Indeed, FERC commissioners already have reacted positively to Sokol’s transco concept. In a briefing after FERC’s May 25 open meeting, Chairman Pat Wood III said he is “very heartened” by MidAmerican’s transco plans. Commissioner Nora Mead Brownell added that the envisioned transco could mean “the potential for a huge infusion of cash to build infrastructure … in a region that has huge transmission needs.”

Nevertheless, FERC harbors concerns about whether passive investment in transcos by former transmission owners violates the principles of independence the commission seeks to advance through its policies.

Advocates of passive investment argue that structural protections and governance oversight can be sufficient to ensure independence. “You take the assets through the veil and apply the commission’s standards for independence,” Landgren said. “The assets are independent.”

While generally supporting the ATC model, however, FERC commissioners are reticent to give their full blessing to the idea of passive investment. “I’m afraid [of the consequences] if we start indicating we’re OK with a lot of passive investment,” Wood said during the April 22 conference. “We’ve been down that path with the other two industries [pipelines and hydropower], and it’s not a really happy path. How do we keep the pressure on to get full independence ultimately?”

Possible answers include establishing incentives for transmission owners to divest their stake in the transco, or setting a date-certain for that divestiture. But such an approach raises potential uncertainties of its own, mostly regarding how the owners can get the most value from their assets under a mandatory divestiture timeline. By definition, the requirement to divest puts the seller at a disadvantage in the market, and liquidating such assets might be economically unattractive as the deadline approaches.

One possible solution to this issue, however, might be to list the transco’s stock in a public market, as ITC now is attempting to do with its initial public offering (IPO) (see “Successful Transco Models”). Having a ready market for the transco’s shares would allow transmission owners to incrementally sell down their holdings over time, as market prices and company needs dictate.

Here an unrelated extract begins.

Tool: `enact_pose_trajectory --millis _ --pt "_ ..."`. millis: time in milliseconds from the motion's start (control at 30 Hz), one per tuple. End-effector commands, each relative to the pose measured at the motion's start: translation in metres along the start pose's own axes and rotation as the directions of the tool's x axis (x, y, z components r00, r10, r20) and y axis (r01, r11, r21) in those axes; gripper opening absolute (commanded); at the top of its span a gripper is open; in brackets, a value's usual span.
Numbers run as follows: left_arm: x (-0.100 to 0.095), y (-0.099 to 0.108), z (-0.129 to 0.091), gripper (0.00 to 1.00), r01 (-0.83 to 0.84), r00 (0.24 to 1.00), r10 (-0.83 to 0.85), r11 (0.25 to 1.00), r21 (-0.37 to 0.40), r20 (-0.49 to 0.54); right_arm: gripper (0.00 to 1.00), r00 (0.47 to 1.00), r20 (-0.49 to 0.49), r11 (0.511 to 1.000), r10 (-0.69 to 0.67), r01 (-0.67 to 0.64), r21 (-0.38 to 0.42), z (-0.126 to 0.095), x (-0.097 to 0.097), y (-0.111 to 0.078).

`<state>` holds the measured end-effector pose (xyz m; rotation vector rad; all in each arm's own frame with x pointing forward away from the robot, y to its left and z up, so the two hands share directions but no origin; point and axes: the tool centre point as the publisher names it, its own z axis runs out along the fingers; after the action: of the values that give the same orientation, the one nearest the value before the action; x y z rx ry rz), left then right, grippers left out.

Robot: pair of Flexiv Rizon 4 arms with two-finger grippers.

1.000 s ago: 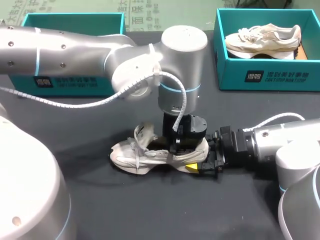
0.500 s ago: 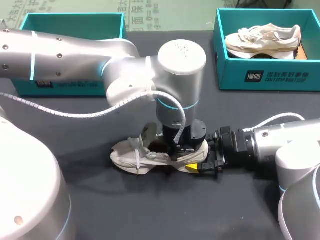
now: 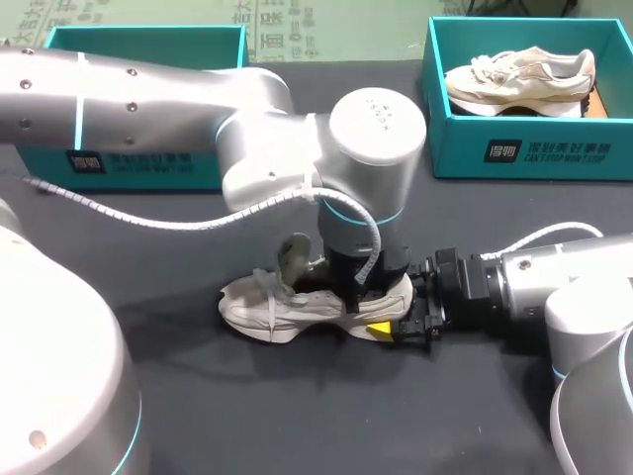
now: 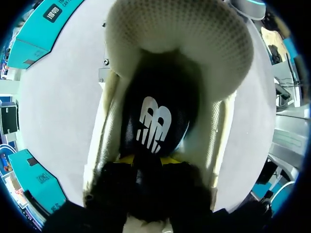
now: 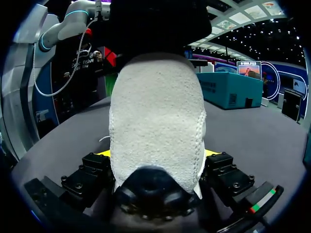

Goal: Take the shoe out of the shoebox, open the shoe tongue, remove and reinsert the insole, then place the shoe into the shoebox

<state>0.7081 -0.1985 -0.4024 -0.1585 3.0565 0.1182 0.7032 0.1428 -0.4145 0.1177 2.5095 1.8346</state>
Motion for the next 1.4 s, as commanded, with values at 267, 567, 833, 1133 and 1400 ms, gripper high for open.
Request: enact_pose_trajectory --millis 267,567,833,1133,1400 --pt "-0.013 0.006 0.025 0.00 -0.017 0.995 0.018 1.000 0.017 -0.097 0.00 1.000 -0.001 1.000 0.000 0.000 0.005 0.001 0.003 -0.001" --pt "-0.014 0.022 0.006 0.00 -0.094 0.942 0.126 0.989 0.115 -0.312 0.00 1.000 -0.001 1.000 0.000 0.000 0.005 0.001 0.003 -0.001" --pt "-0.017 0.029 -0.007 0.00 -0.130 0.887 0.210 0.968 0.214 -0.411 0.00 1.000 -0.001 1.000 0.000 0.000 0.005 0.001 0.003 -0.001" --pt "-0.011 0.029 -0.023 0.00 -0.146 0.872 0.259 0.948 0.283 -0.416 0.00 1.000 -0.001 1.000 0.000 0.000 0.005 0.001 0.003 -0.001" --pt "-0.001 0.027 -0.043 0.00 -0.150 0.891 0.278 0.926 0.346 -0.360 0.00 1.000 -0.001 1.000 0.000 0.000 0.005 0.001 0.003 -0.001"
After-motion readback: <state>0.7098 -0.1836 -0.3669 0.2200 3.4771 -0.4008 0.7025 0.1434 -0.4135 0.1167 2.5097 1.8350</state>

“Our experience around the world has been that the public listed markets are a good home for infrastructure,” said Christopher Leslie, executive director of Macquarie Securities (USA) Inc., speaking at the April 22 conference. “If you focus on the end game being a listed, independent transmission market, with ticker symbols for [transcos], that might assist in making the transition through this phase where we’re just trying to get utilities and incumbent public owners to cooperate with the vision.”

Merger Momentum

A major wild card in the game is the omnibus energy bill, a draft of which the Senate Energy & Natural Resources Committee approved in late May. Two features of the bill could change the regulatory landscape significantly: its repeal of the Public Utility Holding Company Act, and the authority it gives to FERC to approve utility mergers.

Taken together, the two changes could accelerate the transco trend by encouraging utility mergers while strengthening FERC’s hand to realize the goals of Order No. 888 through its merger-review authority. While FERC is unlikely to force merging companies to pursue any specific approach to achieving functional independence of transmission, commissioners’ interest in the transco model amply was demonstrated in their strong positive reaction to MidAmerican’s transco concept, as well as in the overall tenor of the April 22 conference.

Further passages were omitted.